June 22 The EITF agreed that a NFP should report contributed services that it receives from an affiliate.
May 5 The boards have apparently been discussion a “fourth” approach in which the right-to-use asset will be set equal to the lease payable at inception and at each point thereafter. The lease expense will equal the lease payment. This is nothing more than a fancy way of hiding the fact that they are using an interest-rate amortization method for the leased asset. Also see March 8th bulletin.
May 7 KPMG has issued a very useful summary of the status of several convergence projects. I shall try to integrate these into my topical notes.
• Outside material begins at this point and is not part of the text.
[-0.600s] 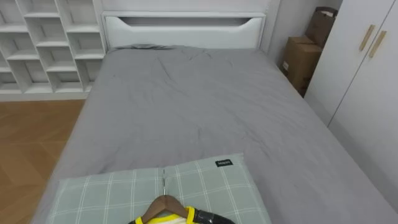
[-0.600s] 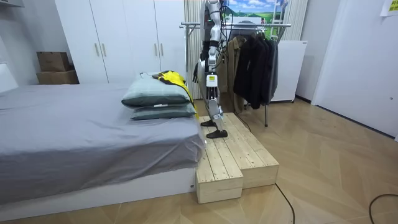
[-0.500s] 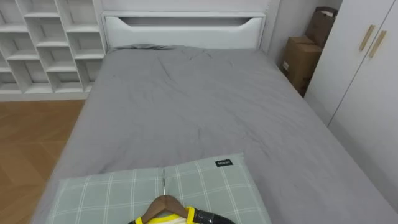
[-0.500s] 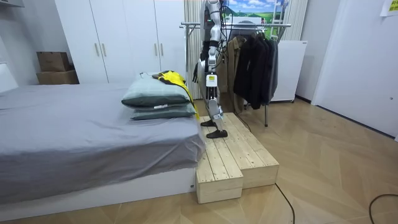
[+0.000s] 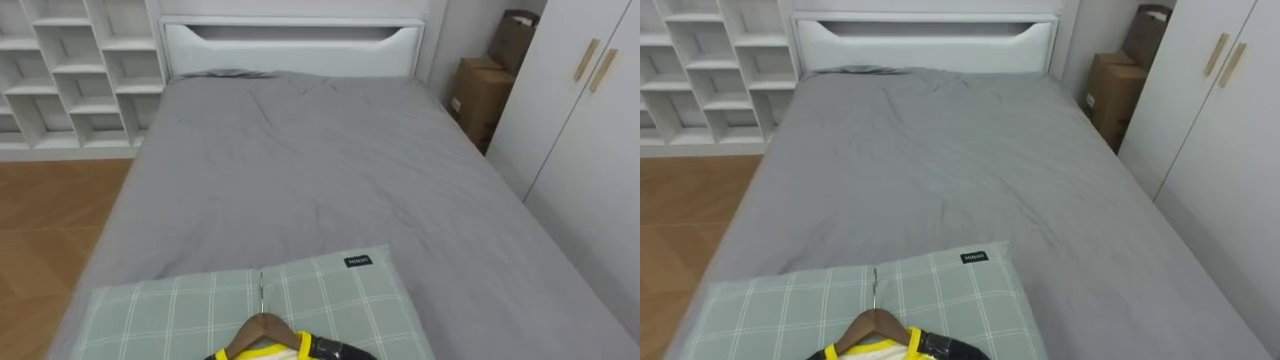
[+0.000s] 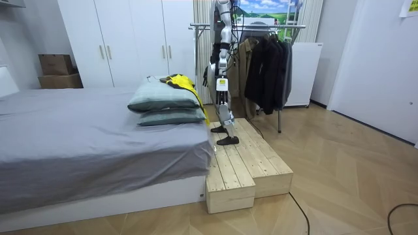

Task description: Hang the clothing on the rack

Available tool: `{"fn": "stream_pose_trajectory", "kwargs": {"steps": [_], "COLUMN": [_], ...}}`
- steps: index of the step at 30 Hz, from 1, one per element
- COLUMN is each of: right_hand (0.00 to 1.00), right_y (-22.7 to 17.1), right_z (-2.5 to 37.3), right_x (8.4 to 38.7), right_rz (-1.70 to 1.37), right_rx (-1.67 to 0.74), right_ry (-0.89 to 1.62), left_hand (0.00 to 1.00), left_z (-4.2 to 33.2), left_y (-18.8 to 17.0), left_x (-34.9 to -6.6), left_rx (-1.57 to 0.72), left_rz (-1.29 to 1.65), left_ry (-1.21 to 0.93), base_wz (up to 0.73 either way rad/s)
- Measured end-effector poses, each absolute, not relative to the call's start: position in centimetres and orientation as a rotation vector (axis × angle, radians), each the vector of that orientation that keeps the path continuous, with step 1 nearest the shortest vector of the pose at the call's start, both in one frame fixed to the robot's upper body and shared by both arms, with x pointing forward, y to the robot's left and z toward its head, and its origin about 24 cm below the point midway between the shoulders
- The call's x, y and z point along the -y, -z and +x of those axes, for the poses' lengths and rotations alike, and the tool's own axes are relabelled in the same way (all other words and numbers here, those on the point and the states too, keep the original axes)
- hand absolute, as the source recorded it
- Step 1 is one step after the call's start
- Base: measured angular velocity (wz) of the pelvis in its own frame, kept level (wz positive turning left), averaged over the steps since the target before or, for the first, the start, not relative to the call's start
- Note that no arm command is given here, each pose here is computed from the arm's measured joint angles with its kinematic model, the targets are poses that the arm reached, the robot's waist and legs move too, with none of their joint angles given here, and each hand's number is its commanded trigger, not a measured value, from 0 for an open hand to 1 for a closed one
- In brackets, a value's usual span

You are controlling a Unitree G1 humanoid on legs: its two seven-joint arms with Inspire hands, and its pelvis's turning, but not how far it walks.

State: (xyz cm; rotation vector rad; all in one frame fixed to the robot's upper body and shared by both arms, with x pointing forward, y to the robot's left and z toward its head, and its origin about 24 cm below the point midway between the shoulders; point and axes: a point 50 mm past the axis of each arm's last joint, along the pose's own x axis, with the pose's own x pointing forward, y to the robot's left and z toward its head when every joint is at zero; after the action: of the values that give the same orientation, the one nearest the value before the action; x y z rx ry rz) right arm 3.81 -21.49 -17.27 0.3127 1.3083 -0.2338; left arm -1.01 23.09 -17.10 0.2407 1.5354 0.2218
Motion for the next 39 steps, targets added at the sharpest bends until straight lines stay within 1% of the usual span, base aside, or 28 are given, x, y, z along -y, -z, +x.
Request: {"fn": "stream_pose_trajectory", "kwargs": {"steps": [14,18,27,33,39], "right_hand": [0.0,0.0,0.0,0.0,0.0], "right_y": [17.2,17.2,17.0,16.8,16.7], "right_z": [4.4,4.6,5.2,5.2,5.2], "right_x": [21.6,21.7,22.2,23.0,23.5], "right_rz": [0.199,0.173,0.08,0.018,-0.016], "right_rx": [-1.314,-1.318,-1.293,-1.275,-1.27], "right_ry": [0.2,0.189,0.185,0.197,0.192], "left_hand": [0.0,0.0,0.0,0.0,0.0], "left_z": [-1.1,-0.6,3.6,4.5,6.7], "left_y": [17.0,16.8,15.2,14.5,13.0], "left_x": [-23.3,-23.8,-26.6,-27.3,-28.4], "left_rx": [-1.526,-1.487,-1.212,-1.137,-0.984], "left_rz": [0.25,0.276,0.418,0.474,0.534], "left_ry": [-0.259,-0.323,-0.583,-0.677,-0.731], "base_wz": [0.01,0.01,0.06,0.03,0.11]}}
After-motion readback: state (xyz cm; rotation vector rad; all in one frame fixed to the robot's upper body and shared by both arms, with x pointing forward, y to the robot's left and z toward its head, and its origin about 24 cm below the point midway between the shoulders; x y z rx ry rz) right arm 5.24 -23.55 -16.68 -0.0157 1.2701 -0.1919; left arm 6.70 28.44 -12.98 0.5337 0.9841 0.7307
May 8 The trustees of the IFRS Foundation have published proposed enhancements to their Due Process Handbook intended to ward off problems like those that arose when governments and others demanded that they do something right away about mark-to-market accounting after the financial crisis of 2008. The trustees have also decided to expand the work of the Interpretations Committee and make it more transparent.
May 9 The IFRS proposes narrow amendments to eleven standards. None of these change the substance of the standard.
March 1st Dutch announce mandatory rotation of auditors every eight years. This has now been ratified by the Dutch Parliament.
March 8th There has been an apparent divergence of views on the subject of leasing. More on this at Divergence of Opinion
February 22 A quiet month with just a rechewing of the revenue recognition cud by most. Now a few comments about the will we-won't we conversation, involving the IASB, the SEC and the FASB.
january 9th Hans Hoogervorst: “there is one question in particular which for me remains troubling, especially in the current environment. This question is: ‘What will it take before governments around the world take their own financial responsibilities seriously?’ This is not to suggest that none do, but I do believe that there is a systematic, pervasive, though possibly not deliberate, ignorance of the critical value and importance of good accounting to governments.”
January 11th The FASB has decided to leave the determination of going concern as a matter for auditors and not for financial accounting standards.
January 14th The IASB is making some tweaks to its transition guidance for IFRS 10 Consolidated Financial Statements.
January 23rd Wonkish! IFRS has published an Exposure Draft of their 2012 XBRL Taxonomy. Technical yes very; still important yes.
January 24th Hoogervorst tells the Russians that he is more optimistic about convergence than he was a month or two ago. “They need us,” he says!